▶ EXERCISE AIM: In the reply, include exactly the lines of the entries below from the first to the line with "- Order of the", that line included.

[Data excerpts]
───

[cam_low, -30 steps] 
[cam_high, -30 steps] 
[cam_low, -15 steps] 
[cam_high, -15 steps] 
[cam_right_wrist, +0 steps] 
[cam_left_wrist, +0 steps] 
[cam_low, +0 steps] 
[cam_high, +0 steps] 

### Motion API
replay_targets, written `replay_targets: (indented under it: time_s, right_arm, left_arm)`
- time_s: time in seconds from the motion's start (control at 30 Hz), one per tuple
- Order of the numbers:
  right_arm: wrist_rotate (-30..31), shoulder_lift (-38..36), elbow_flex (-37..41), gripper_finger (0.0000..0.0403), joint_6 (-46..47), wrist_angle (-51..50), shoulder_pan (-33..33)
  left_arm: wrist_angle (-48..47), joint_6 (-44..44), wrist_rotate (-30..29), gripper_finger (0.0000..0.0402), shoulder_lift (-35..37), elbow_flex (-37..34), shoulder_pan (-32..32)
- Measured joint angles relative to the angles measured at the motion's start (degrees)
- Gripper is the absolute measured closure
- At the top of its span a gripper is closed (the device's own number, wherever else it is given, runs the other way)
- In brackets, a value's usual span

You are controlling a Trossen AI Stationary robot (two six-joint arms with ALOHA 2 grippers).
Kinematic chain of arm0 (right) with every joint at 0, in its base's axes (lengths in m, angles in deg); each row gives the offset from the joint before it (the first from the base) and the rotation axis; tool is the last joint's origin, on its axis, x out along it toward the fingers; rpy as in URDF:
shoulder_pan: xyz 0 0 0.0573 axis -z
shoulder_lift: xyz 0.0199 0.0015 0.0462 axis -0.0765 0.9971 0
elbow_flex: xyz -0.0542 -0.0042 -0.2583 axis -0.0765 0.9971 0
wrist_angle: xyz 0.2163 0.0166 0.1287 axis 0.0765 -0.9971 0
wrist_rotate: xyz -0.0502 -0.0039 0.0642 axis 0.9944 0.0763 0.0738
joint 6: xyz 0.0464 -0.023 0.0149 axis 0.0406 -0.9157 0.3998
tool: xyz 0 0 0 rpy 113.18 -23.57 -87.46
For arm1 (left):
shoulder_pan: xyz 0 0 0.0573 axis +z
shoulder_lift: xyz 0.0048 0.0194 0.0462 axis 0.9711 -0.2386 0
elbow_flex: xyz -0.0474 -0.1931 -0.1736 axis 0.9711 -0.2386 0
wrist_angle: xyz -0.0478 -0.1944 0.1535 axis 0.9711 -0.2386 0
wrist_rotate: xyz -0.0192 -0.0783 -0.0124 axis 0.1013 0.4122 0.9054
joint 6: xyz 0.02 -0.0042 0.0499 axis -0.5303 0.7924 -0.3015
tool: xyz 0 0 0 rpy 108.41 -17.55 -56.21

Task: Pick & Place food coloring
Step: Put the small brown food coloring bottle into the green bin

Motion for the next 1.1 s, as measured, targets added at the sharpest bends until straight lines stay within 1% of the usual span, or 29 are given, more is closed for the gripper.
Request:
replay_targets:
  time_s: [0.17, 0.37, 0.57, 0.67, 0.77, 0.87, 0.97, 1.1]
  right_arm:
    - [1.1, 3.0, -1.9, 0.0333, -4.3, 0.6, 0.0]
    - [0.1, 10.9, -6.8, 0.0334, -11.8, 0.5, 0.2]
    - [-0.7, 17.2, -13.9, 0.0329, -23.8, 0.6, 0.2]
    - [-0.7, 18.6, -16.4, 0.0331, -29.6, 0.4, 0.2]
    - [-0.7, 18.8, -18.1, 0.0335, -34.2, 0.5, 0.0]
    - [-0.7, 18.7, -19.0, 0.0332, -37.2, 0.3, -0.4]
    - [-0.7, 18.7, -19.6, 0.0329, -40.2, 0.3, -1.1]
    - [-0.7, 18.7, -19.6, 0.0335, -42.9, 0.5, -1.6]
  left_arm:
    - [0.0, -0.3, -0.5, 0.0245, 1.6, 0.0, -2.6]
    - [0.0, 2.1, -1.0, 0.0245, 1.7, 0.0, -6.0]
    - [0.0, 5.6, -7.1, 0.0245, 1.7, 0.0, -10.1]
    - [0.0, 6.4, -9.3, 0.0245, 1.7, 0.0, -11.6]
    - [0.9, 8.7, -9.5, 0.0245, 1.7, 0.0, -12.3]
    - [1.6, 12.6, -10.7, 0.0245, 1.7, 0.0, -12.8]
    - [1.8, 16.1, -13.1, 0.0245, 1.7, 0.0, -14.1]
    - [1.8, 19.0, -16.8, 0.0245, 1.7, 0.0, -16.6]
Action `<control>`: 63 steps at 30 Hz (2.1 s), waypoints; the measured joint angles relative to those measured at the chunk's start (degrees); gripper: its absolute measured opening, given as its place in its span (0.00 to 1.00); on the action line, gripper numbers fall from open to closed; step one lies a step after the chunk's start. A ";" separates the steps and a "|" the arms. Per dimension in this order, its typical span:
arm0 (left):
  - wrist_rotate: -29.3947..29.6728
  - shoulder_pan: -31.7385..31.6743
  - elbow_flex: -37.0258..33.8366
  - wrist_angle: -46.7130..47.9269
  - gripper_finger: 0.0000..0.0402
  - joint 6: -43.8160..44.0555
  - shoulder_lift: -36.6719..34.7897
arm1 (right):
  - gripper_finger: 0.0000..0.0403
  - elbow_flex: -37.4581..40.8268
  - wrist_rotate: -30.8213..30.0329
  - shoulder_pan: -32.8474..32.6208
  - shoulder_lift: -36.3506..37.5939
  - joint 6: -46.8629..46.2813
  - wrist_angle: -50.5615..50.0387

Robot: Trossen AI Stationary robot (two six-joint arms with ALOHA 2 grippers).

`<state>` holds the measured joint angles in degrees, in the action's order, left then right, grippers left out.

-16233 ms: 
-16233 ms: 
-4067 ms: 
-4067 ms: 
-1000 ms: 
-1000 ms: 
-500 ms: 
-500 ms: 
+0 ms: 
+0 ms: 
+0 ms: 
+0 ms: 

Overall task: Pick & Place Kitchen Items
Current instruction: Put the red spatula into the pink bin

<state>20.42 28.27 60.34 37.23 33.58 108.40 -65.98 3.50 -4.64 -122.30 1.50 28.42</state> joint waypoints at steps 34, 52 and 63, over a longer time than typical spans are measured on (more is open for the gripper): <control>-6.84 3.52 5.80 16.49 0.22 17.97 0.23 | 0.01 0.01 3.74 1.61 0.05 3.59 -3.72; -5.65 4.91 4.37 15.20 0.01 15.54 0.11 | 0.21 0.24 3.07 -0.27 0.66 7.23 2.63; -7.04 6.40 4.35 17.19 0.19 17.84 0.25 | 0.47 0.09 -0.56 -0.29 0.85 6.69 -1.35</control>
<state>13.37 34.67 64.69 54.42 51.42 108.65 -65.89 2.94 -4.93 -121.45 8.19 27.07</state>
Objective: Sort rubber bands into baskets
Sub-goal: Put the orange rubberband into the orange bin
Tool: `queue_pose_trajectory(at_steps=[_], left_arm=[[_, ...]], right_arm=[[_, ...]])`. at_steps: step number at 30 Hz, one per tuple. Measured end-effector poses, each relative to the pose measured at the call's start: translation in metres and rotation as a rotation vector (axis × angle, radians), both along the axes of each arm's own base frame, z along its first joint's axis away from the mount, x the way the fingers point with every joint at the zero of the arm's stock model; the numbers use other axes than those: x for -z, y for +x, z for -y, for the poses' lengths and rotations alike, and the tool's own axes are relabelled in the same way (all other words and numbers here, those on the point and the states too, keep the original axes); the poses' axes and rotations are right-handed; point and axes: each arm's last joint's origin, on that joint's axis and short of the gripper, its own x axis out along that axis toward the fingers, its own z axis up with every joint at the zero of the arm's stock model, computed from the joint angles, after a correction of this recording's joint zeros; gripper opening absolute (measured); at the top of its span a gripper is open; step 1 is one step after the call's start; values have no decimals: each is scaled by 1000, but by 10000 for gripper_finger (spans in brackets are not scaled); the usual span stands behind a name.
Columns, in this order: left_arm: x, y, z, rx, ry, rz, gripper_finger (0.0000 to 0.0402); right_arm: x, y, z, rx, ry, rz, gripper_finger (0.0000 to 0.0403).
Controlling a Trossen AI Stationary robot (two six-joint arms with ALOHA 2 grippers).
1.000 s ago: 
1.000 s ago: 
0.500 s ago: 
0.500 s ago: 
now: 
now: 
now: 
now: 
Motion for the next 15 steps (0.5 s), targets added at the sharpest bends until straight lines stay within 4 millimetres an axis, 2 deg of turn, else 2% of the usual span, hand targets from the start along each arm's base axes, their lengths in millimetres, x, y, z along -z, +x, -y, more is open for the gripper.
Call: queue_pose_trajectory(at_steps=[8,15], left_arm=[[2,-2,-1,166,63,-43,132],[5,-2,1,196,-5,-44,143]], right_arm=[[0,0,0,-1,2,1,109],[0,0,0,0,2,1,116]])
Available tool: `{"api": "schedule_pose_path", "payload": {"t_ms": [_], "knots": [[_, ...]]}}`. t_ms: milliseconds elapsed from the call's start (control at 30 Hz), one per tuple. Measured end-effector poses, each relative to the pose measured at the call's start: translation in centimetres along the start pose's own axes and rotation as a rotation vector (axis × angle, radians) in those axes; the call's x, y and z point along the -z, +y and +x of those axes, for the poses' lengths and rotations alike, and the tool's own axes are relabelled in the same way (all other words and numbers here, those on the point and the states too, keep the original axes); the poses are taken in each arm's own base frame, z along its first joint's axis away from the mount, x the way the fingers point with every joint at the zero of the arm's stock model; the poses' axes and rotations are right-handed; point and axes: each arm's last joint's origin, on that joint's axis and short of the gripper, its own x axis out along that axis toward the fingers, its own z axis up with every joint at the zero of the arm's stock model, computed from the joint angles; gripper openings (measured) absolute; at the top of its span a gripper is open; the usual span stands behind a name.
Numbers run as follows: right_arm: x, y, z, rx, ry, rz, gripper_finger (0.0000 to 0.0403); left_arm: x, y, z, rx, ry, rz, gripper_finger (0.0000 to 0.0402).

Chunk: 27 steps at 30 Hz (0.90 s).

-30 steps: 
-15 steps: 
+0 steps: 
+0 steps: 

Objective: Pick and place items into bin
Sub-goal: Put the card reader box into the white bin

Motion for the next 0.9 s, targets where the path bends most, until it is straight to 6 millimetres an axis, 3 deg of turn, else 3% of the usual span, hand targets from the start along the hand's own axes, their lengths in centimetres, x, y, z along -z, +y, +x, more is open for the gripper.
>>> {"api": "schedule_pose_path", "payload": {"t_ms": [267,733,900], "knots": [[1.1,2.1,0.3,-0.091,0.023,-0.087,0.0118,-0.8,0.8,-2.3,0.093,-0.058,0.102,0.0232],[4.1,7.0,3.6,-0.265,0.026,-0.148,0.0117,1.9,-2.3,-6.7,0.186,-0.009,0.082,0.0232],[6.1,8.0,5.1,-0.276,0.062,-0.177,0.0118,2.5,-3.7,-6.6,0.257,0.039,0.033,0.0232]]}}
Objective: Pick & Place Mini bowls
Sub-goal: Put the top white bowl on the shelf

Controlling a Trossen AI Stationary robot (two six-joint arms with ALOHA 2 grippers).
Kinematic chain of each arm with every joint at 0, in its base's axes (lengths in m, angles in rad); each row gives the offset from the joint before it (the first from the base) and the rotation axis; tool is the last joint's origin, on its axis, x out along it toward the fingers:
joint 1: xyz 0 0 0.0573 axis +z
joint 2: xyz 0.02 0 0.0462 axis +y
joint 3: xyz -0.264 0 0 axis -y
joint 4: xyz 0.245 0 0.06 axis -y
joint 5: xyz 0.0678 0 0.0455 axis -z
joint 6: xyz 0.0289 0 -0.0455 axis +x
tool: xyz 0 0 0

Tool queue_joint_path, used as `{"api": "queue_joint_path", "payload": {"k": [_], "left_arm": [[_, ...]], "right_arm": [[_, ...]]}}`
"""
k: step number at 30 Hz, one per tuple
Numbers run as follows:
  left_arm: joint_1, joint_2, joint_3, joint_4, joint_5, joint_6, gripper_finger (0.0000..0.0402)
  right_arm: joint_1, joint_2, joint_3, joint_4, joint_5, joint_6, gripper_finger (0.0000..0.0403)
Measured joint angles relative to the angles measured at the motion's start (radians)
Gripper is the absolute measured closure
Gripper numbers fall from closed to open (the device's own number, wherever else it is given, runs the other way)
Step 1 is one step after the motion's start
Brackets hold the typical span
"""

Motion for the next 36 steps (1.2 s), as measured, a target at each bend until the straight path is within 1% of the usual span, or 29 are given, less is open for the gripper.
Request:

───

▶ EXERCISE SOLUTION:
[cam_low, -30 steps] 
[cam_high, -30 steps] 
[cam_low, -15 steps] 
[cam_high, -15 steps] 
[cam_right_wrist, +0 steps] 
[cam_left_wrist, +0 steps] 
[cam_low, +0 steps] 
[cam_high, +0 steps] 

### Motion API
replay_targets, written `replay_targets: (indented under it: time_s, right_arm, left_arm)`
- time_s: time in seconds from the motion's start (control at 30 Hz), one per tuple
- Order of the numbers:

That concludes the response.